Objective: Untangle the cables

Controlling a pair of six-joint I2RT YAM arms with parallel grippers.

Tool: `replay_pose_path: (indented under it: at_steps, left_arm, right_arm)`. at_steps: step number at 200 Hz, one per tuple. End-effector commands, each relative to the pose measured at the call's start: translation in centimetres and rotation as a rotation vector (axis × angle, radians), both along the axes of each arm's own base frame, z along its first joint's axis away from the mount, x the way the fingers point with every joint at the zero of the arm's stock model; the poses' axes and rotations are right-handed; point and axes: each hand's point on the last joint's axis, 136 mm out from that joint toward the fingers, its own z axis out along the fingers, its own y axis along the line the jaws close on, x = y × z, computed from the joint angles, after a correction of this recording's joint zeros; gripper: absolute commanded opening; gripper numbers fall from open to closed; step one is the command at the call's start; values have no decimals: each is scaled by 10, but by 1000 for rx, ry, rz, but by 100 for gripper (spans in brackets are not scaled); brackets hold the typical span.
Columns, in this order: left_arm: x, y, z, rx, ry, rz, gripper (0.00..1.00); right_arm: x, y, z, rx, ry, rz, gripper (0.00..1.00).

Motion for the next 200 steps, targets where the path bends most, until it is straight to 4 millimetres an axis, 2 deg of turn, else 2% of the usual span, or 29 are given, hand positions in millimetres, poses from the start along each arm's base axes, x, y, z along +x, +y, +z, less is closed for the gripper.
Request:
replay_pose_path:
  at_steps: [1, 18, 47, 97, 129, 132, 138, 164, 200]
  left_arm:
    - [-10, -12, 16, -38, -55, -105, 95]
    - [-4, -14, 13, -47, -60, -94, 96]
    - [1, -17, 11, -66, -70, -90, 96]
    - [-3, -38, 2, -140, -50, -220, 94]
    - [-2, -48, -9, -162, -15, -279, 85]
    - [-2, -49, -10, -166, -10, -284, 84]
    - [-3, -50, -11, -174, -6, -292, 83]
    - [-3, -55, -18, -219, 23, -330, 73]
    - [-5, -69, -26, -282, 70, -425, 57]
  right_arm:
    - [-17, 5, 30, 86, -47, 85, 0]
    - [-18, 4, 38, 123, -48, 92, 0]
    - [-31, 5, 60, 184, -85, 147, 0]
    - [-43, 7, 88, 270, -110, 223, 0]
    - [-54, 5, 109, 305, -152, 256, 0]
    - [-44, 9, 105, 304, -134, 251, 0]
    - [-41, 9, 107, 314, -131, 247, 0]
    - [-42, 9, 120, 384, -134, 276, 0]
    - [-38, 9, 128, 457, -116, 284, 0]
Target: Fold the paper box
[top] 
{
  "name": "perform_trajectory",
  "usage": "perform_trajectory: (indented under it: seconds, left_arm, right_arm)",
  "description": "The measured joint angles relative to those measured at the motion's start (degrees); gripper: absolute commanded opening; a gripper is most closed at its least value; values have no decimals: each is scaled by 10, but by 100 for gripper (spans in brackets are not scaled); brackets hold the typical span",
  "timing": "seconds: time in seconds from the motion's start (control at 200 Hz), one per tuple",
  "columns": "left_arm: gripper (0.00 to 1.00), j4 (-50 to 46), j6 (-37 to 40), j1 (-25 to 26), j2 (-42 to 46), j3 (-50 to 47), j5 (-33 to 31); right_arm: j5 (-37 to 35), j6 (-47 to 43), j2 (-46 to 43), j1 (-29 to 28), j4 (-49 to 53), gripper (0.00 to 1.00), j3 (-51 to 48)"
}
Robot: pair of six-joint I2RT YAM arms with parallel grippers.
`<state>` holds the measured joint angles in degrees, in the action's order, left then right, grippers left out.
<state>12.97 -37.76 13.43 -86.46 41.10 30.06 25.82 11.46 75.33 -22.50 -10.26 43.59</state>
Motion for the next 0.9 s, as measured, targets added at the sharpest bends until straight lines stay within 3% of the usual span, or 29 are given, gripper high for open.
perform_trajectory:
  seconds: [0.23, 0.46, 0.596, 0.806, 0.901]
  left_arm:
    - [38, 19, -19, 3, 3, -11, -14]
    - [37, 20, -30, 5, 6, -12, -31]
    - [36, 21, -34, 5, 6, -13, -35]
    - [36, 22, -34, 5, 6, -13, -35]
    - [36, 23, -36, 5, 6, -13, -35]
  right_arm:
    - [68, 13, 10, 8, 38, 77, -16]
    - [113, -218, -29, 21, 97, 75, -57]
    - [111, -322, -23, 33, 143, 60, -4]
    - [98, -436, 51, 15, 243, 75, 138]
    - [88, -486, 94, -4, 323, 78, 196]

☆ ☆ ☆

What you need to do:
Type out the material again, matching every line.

Task solution:
Objective: Untangle the cables

Controlling a pair of six-joint I2RT YAM arms with parallel grippers.

Tool: `replay_pose_path: (indented under it: at_steps, left_arm, right_arm)`. at_steps: step number at 200 Hz, one per tuple. End-effector commands, each relative to the pose measured at the call's start: translation in centimetres and rotation as a rotation vector (axis × angle, radians), both along the axes of each arm's own base frame, z along its first joint's axis away from the mount, x the way the fingers point with every joint at the zero of the arm's stock model; the poses' axes and rotations are right-handed; point and axes: each hand's point on the last joint's axis, 136 mm out from that joint toward the fingers, its own z axis out along the fingers, its own y axis along the line the jaws close on, x = y × z, computed from the joint angles, after a correction of this recording's joint zeros; gripper: absolute commanded opening; gripper numbers fall from open to closed; step one is the command at the call's start; values have no decimals: each is scaled by 10, but by 1000 for rx, ry, rz, but by 100 for gripper (spans in brackets are not scaled); brackets hold the typical span.
Columns, in this order: left_arm: x, y, z, rx, ry, rz, gripper (0.00..1.00); right_arm: x, y, z, rx, ry, rz, gripper (0.00..1.00).

Motion for the next 200 steps, targets where the path bends most, until it is straight to 4 millimetres an axis, 2 deg of turn, else 2% of the usual span, or 29 are given, hand positions in millimetres, poses from the start along each arm's base axes, x, y, z along +x, +y, +z, less is closed for the gripper.
Request:
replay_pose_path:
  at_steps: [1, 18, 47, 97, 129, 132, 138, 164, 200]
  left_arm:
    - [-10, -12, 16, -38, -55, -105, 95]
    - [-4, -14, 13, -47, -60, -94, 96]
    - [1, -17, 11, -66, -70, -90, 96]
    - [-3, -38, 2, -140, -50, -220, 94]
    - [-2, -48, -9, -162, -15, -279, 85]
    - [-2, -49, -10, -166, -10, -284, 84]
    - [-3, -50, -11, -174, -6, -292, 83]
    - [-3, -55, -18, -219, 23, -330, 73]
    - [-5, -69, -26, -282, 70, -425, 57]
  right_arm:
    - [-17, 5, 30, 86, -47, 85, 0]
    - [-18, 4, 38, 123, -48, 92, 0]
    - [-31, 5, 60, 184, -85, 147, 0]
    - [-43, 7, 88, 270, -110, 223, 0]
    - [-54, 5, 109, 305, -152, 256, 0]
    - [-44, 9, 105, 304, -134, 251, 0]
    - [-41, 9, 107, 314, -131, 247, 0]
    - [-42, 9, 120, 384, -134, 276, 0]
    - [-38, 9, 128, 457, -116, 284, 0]
Target: Fold the paper box
[top] 
{
  "name": "perform_trajectory",
  "usage": "perform_trajectory: (indented under it: seconds, left_arm, right_arm)",
  "description": "The measured joint angles relative to those measured at the motion's start (degrees); gripper: absolute commanded opening; a gripper is most closed at its least value; values have no decimals: each is scaled by 10, but by 100 for gripper (spans in brackets are not scaled); brackets hold the typical span",
  "timing": "seconds: time in seconds from the motion's start (control at 200 Hz), one per tuple",
  "columns": "left_arm: gripper (0.00 to 1.00), j4 (-50 to 46), j6 (-37 to 40), j1 (-25 to 26), j2 (-42 to 46), j3 (-50 to 47), j5 (-33 to 31); right_arm: j5 (-37 to 35), j6 (-47 to 43), j2 (-46 to 43), j1 (-29 to 28), j4 (-49 to 53), gripper (0.00 to 1.00), j3 (-51 to 48)"
}
Robot: pair of six-joint I2RT YAM arms with parallel grippers.
`<state>` holds the measured joint angles in degrees, in the action's order, left then right, grippers left out.
<state>12.97 -37.76 13.43 -86.46 41.10 30.06 25.82 11.46 75.33 -22.50 -10.26 43.59</state>
Motion for the next 0.9 s, as measured, targets added at the sharpest bends until straight lines stay within 3% of the usual span, or 29 are given, gripper high for open.
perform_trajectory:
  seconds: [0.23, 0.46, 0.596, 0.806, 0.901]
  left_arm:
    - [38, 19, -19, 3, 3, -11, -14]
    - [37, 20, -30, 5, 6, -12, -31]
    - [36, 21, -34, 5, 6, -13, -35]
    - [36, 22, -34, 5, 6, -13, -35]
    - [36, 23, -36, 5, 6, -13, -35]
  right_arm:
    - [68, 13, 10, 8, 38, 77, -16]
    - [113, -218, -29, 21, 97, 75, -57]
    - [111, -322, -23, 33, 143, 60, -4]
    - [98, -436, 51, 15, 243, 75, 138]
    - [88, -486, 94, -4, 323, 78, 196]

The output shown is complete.